Project Summary/Abstract Cells perceive and respond to their environment by engaging receptors and transmitting intracellular messages via signal transduction cascades. This process is largely controlled by networks of proteins that bind, dissociate, and advance signal progression along biochemical pathways. Signalosomes can be part of this process, formed when proteins acting as network hubs orchestrate interactions with other protein nodes to control activation of various signaling pathways simultaneously. It is this modular, conditional interconnectivity between proteins and pathways that is largely responsible for providing the logic circuits required for signal transmission, synthesizing instructions for discrete cellular responses from multiple signaling inputs. But despite its high biological importance, the empirical assessment of signaling protein complexes at the network level is severely restricted by technological limitations, especially in the case of small clinical samples that provide low amounts of biomaterial for assessment. We propose to advance a new strategy, q-PiSCES, to allow molecular quantification of proteins that can be detected in signaling complexes from physiologic samples, such as those from human clinical patients or pre-clinical mouse models. Q-PiSCES will initially be developed for a collection of 10 protein targets with 55 unique pairwise associations in the T cell antigen receptor (TCR) signalosome that is known to exert strong control of immune responses (Specific Aim 1). Biostatistical analysis will feed into a Bioinformatics pipeline to focus on three specific parameters of protein complexes: protein abundance, clustering of identical proteins, and heterotypic protein co-associations (Specific Aim 2). We will field-test q-PiSCES by applying it to the analysis of human protein complexes associated with the autoimmune disease, Alopecia Areata (Specific Aim 3). Together, q-PiSCES stands to dramatically increase the ability to observe, measure, and study network patterns of physiologic protein complexes. We propose that the patient-derived q-PiSCES data will exemplify a new strategy for analyzing these complexes, and illustrate its general applicability to many fields of study and classes of disease.

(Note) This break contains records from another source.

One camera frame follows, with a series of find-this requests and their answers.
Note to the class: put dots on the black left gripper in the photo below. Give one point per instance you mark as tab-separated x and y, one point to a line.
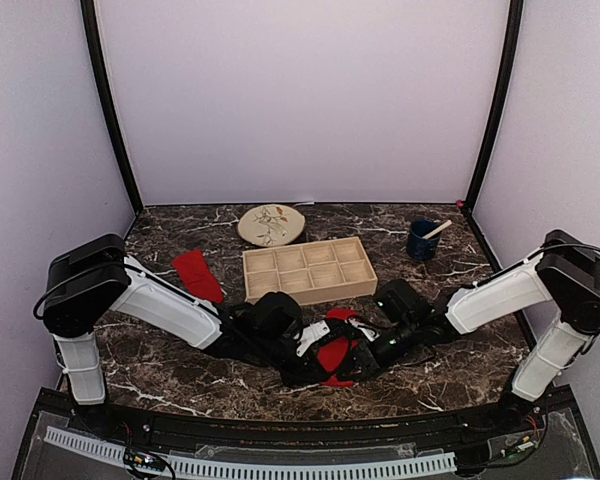
304	373

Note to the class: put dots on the right black frame post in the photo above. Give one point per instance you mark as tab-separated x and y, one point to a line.
506	64

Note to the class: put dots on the left black frame post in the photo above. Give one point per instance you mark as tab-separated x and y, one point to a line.
103	88

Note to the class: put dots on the dark blue mug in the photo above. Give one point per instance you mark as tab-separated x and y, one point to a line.
419	248

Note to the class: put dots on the floral ceramic plate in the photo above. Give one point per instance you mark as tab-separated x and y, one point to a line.
271	225

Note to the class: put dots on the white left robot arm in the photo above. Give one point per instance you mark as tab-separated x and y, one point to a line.
86	282

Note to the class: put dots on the wooden compartment tray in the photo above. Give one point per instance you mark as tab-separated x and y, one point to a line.
311	273

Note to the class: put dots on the red sock near left arm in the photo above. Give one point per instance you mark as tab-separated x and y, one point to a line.
196	276

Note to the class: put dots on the white slotted cable duct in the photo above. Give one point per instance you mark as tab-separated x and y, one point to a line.
187	467

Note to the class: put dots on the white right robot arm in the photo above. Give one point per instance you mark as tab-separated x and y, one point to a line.
562	270

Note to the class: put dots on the black frame post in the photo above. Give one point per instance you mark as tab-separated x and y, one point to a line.
103	88
506	64

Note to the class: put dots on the black front rail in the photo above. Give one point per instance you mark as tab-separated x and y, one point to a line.
186	432

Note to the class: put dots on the wooden stick in mug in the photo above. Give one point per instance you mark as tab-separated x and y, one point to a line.
437	230

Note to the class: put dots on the red sock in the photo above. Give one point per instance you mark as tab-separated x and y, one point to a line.
332	353

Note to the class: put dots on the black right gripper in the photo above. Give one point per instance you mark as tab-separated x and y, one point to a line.
370	362

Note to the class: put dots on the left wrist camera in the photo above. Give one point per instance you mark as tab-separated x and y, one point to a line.
310	335

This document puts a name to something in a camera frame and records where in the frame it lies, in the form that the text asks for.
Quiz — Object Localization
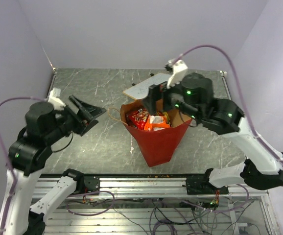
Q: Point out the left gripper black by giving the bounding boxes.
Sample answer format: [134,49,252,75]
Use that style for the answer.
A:
[46,93,107,142]

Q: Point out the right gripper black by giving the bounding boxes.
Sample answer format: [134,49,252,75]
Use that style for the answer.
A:
[141,72,201,121]

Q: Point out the orange reeses snack bag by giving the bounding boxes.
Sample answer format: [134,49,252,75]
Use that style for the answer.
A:
[144,115,170,131]

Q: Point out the red skittles snack bag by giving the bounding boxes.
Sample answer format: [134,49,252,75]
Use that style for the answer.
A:
[125,107,149,130]

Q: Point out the red paper bag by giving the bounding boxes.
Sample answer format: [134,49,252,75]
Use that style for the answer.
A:
[107,100,192,167]

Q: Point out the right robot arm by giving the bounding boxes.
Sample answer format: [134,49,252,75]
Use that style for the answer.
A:
[142,73,283,194]

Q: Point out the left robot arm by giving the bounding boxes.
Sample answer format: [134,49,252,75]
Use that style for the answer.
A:
[0,95,106,235]

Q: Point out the yellow snack packet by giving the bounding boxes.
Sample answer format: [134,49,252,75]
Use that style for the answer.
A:
[158,112,171,126]

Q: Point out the small whiteboard yellow frame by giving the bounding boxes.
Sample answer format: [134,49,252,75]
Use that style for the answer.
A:
[122,73,170,100]

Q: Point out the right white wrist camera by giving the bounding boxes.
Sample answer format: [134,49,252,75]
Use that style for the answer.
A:
[165,60,188,89]

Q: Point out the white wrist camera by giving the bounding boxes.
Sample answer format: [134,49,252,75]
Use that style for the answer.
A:
[47,88,66,111]
[165,60,188,89]

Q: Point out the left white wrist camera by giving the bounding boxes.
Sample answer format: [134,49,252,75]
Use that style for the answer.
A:
[47,88,66,111]

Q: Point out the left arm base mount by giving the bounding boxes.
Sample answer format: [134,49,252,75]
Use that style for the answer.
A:
[62,168,100,195]

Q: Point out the aluminium rail frame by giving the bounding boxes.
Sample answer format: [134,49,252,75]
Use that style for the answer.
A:
[45,175,281,235]

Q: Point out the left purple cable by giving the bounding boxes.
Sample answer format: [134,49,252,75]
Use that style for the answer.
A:
[0,96,49,233]

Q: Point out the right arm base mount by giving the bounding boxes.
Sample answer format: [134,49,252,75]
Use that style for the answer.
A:
[182,168,229,195]

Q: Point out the loose wires under table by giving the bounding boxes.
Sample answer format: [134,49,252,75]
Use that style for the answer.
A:
[65,188,255,235]

项目摘要/摘要 细胞通过接触受体和传递细胞内信息来感知和响应环境 通过信号转导级联。这个过程在很大程度上是由结合的蛋白质网络控制的， 解离并沿着生化途径推进信号进程。信号小体可能是其中的一部分 过程，当蛋白质作为网络枢纽协调与其他蛋白质节点的相互作用时形成的 同时控制各种信号通路的激活。正是这种模块化的、有条件的 蛋白质和通路之间的互连，它主要负责提供逻辑电路 信号传输所需的，合成来自多个 信号输入。但尽管它具有很高的生物学重要性，信号蛋白的经验评估 网络级别的复合体受到技术限制的严重限制，特别是在小型 提供少量用于评估的生物材料的临床样本。我们建议提出一项新的 Q-双鱼策略，允许对可以在信号复合体中检测到的蛋白质进行分子量化 来自生理样本，例如来自人类临床患者或临床前小鼠模型的样本。Q-双鱼座 最初将为T细胞中55个独特的成对关联的10个蛋白质靶点的集合而开发 抗原受体(TCR)信号小体，已知对免疫反应施加强有力的控制(特定目的 1)。生物统计分析将提供给生物信息学管道，以关注以下三个特定参数 蛋白质复合体：蛋白质丰度、相同蛋白质的聚集性和异型蛋白质相互关联 (具体目标2)。我们将现场测试Q-PISCES，将其应用于人类蛋白质复合体的分析 与自身免疫性疾病有关的斑秃(特定目标3)。总而言之，Q-双鱼座 显著提高观察、测量和研究生理蛋白质网络模式的能力 复合体。我们认为，患者得出的Q-PISCES数据将例证一种新的分析策略 这些复合体，并说明了它对许多研究领域和疾病类别的普遍适用性。